◆ **Brief**: Report back each line of the data that contains the word "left".

◆ **Exercise data**:
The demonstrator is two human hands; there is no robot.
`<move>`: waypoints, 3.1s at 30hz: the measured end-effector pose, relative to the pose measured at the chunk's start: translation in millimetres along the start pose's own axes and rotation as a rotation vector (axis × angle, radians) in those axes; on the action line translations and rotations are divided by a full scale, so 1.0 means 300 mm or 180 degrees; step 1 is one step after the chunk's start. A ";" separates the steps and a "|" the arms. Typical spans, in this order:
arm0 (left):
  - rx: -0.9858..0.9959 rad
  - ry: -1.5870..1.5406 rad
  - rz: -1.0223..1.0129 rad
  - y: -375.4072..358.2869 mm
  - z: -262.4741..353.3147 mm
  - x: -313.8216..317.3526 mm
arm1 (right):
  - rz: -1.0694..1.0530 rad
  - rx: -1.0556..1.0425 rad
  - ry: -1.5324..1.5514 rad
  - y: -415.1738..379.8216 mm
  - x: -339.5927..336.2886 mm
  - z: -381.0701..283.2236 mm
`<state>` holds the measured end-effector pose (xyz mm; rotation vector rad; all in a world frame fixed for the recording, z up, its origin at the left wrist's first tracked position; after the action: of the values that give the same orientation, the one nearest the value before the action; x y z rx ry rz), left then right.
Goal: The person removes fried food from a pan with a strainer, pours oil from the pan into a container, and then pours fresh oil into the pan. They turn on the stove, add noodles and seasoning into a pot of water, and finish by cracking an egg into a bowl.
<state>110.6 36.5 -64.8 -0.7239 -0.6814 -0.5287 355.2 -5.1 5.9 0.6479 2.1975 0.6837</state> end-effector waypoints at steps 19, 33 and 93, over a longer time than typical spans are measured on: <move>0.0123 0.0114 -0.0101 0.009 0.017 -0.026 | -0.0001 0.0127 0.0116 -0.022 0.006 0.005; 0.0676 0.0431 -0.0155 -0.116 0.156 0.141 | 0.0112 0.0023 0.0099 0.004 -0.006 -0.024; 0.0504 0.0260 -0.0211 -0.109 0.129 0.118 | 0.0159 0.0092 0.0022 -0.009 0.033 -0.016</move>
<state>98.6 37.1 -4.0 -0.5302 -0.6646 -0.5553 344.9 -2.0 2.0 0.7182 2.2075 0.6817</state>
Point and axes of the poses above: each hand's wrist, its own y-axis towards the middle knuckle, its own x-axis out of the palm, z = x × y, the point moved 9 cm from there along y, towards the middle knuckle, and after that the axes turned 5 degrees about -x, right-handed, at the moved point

◆ **Expected answer**:
arm0 (left):
`<state>` holds the measured end-effector pose (xyz mm; rotation vector rad; all in a world frame fixed for the recording, z up, its origin at the left wrist's first tracked position; after the action: of the values that give the same orientation, the one nearest the value before the action; x y z rx ry rz), left then right.

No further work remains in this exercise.